Exercise instructions: State the number of lines in the following material that contain the string "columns", and nothing else.

The data:
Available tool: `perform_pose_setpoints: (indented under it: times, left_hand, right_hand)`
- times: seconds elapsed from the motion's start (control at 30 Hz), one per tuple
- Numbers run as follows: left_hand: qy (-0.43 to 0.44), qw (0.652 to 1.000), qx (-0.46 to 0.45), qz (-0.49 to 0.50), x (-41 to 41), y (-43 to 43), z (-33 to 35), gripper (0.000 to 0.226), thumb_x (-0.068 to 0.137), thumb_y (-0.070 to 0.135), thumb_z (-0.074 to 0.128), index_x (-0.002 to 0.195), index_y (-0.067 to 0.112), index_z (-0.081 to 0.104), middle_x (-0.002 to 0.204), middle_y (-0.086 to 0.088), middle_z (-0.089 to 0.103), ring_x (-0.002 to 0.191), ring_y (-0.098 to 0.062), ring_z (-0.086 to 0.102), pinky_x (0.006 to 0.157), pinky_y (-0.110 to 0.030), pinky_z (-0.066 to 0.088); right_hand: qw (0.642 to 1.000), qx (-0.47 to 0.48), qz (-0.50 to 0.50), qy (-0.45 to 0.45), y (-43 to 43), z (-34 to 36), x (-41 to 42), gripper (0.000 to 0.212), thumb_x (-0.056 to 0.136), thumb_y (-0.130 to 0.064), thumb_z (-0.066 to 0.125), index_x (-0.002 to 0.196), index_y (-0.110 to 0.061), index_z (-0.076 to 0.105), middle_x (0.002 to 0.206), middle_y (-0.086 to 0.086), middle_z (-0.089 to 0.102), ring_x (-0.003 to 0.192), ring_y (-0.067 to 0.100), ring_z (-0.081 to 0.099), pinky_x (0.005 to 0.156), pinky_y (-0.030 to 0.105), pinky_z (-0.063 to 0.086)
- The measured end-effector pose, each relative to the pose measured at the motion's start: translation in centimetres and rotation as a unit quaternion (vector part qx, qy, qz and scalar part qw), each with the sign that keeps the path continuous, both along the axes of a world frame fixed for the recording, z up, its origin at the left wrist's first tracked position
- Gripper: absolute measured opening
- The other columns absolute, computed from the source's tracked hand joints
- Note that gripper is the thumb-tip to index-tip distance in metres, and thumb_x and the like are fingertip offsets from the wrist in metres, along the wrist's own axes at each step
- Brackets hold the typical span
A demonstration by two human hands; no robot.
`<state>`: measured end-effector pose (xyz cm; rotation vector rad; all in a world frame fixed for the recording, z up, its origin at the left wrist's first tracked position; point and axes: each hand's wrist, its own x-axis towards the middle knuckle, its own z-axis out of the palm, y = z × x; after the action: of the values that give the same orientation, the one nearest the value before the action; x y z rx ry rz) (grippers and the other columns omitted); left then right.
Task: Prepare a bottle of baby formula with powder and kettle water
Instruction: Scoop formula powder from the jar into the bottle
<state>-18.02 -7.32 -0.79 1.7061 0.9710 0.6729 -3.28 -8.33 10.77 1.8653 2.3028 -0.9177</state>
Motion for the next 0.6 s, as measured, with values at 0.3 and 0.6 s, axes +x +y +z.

Written response: 2